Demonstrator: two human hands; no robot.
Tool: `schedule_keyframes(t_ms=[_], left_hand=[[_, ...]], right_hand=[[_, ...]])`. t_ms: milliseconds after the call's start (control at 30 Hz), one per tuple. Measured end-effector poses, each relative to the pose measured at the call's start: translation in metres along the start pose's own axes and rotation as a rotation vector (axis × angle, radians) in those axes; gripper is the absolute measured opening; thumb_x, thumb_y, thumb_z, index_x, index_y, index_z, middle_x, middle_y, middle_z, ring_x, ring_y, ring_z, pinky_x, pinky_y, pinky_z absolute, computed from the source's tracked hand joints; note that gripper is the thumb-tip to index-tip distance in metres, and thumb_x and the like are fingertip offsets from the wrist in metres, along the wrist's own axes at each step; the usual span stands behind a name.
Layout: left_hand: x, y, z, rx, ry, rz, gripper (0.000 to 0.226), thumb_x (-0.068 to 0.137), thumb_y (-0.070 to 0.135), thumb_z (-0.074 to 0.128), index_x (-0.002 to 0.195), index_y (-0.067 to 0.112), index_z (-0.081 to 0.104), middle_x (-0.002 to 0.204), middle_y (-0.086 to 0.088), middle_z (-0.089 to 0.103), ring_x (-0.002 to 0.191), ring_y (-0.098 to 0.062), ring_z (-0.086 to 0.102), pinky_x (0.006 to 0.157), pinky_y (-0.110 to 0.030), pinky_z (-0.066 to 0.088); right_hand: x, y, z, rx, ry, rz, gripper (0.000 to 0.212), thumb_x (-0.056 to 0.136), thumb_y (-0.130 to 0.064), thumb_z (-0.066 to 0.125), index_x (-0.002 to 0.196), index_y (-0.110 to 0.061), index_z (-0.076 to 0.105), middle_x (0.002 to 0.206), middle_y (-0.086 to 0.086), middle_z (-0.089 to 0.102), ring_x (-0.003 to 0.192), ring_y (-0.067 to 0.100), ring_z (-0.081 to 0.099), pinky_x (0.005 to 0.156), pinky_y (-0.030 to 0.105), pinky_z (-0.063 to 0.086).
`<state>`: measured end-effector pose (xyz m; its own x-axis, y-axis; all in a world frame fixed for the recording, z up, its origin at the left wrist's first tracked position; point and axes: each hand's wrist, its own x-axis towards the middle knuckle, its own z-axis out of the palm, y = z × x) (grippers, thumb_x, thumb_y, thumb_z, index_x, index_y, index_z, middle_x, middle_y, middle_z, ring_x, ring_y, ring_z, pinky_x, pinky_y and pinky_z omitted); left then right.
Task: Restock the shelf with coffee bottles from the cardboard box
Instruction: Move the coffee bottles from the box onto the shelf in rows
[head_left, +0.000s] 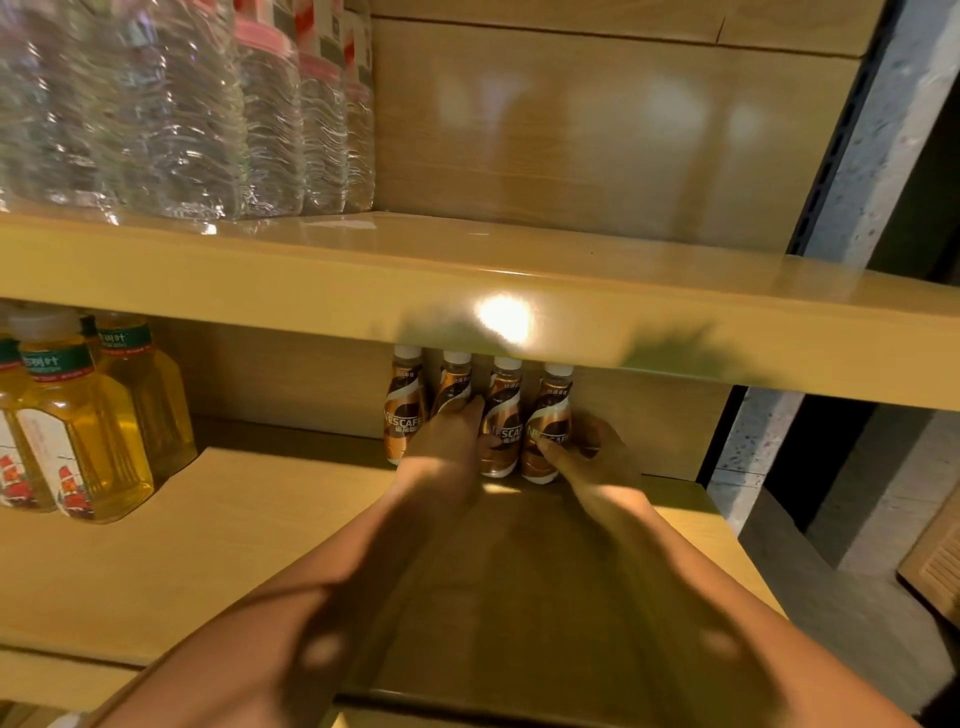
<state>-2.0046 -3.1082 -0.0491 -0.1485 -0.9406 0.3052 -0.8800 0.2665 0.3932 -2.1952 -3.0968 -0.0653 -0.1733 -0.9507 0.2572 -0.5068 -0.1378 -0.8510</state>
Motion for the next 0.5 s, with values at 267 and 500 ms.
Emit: schedule_keyframes(t_ms=[267, 500], left_hand=[[-0.063, 0.006, -0.035, 0.237, -0.223, 0.002, 0.032, 0.099, 0.055, 0.053, 0.098, 0.024, 0.059, 0.100, 0.002, 0.066, 0.081, -0.010, 0.054, 0.076, -0.026, 0.045], [-0.137, 0.000, -0.059, 0.370, -0.099, 0.152, 0.094, 0.088, 0.073, 0.054, 0.160, 0.024, 0.019, 0.164, -0.007, 0.026, 0.153, -0.032, 0.019, 0.126, -0.055, 0.011]], right_hand=[[-0.060, -0.023, -0.026, -0.906, -0.198, 0.049, 0.063, 0.091, -0.077, 0.035, 0.081, -0.021, 0.062, 0.089, 0.001, 0.068, 0.087, 0.018, 0.064, 0.086, 0.035, 0.053], [-0.129, -0.040, -0.035, -0.963, -0.183, -0.084, 0.096, 0.086, -0.077, 0.040, 0.159, -0.020, 0.014, 0.166, 0.012, 0.018, 0.153, 0.033, 0.014, 0.125, 0.049, 0.015]])
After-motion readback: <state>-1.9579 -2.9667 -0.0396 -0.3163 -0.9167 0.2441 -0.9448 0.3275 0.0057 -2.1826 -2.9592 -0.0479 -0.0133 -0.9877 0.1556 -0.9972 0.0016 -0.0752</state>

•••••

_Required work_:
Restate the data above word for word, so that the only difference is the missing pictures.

_Response for this exercise_:
Demonstrator: two human hands; no robot.
Tool: `schedule_keyframes(t_ms=[_], left_hand=[[_, ...]], right_hand=[[_, ...]])`. t_ms: milliseconds after the call's start (control at 30 Hz), one per tuple. Measured end-effector poses, each relative to the pose measured at the call's start: translation in metres along the start pose's own axes and rotation as a rotation vector (axis × angle, radians) in those axes; gripper is the absolute measured opening; thumb_x, thumb_y, thumb_z, index_x, index_y, index_z, middle_x, middle_y, middle_z, ring_x, ring_y, ring_z, pinky_x, pinky_y, pinky_z absolute, computed from the source's tracked hand joints; note that gripper is the thumb-tip to index-tip distance in metres, and thumb_x and the like are fingertip offsets from the wrist in metres, along the wrist's own axes at each step; the usual span stands behind a name.
Layout: left_hand: x, y, z, rx, ry, rz, gripper (0.000 to 0.226), thumb_x (-0.068 to 0.137), thumb_y (-0.070 to 0.135), thumb_z (-0.074 to 0.128), index_x (-0.002 to 0.195), index_y (-0.067 to 0.112), index_z (-0.081 to 0.104), middle_x (-0.002 to 0.204), middle_y (-0.086 to 0.088), middle_z (-0.089 to 0.103), ring_x (-0.002 to 0.191), ring_y (-0.098 to 0.062), ring_z (-0.086 to 0.102), pinky_x (0.006 to 0.157), pinky_y (-0.110 to 0.030), pinky_z (-0.066 to 0.088); right_hand: x, y, z, rx, ry, rz, gripper (0.000 to 0.212), thumb_x (-0.056 to 0.136), thumb_y (-0.130 to 0.064), thumb_z (-0.066 to 0.125), index_x (-0.002 to 0.196), index_y (-0.110 to 0.061), index_z (-0.076 to 0.105), middle_x (0.002 to 0.206), middle_y (-0.086 to 0.086), middle_z (-0.089 to 0.102), ring_x (-0.003 to 0.192), ring_y (-0.067 to 0.100), ring_z (-0.081 to 0.099), pinky_x (0.005 to 0.156), pinky_y (-0.030 to 0.105), pinky_z (-0.063 to 0.086).
`<state>`: measured end-effector pose (xyz m; its own x-axis, y-axis; all in a world frame fixed for the recording, z up, its origin at the left wrist's first tracked position; point and axes: each hand's wrist, its own x-axis towards the middle knuckle, its own z-axis out of the palm, y = z × x) (grippers, thumb_x, thumb_y, thumb_z, index_x, index_y, index_z, middle_x, middle_y, middle_z, ring_x, ring_y, ring_z, pinky_x, pinky_y and pinky_z omitted); left then right.
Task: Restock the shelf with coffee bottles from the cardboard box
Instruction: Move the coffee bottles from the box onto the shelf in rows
[head_left, +0.000s] 
<state>-2.0046 -3.1082 -0.0491 -0.1485 -0.9406 0.3052 -0.8800 0.2665 0.3932 -2.1952 -3.0968 -0.0653 -0.1733 -0.9507 0.2572 -0.5068 -0.1378 -0.8510</state>
Motion for the next 0.5 s, with values at 267 and 500 ms.
Emit: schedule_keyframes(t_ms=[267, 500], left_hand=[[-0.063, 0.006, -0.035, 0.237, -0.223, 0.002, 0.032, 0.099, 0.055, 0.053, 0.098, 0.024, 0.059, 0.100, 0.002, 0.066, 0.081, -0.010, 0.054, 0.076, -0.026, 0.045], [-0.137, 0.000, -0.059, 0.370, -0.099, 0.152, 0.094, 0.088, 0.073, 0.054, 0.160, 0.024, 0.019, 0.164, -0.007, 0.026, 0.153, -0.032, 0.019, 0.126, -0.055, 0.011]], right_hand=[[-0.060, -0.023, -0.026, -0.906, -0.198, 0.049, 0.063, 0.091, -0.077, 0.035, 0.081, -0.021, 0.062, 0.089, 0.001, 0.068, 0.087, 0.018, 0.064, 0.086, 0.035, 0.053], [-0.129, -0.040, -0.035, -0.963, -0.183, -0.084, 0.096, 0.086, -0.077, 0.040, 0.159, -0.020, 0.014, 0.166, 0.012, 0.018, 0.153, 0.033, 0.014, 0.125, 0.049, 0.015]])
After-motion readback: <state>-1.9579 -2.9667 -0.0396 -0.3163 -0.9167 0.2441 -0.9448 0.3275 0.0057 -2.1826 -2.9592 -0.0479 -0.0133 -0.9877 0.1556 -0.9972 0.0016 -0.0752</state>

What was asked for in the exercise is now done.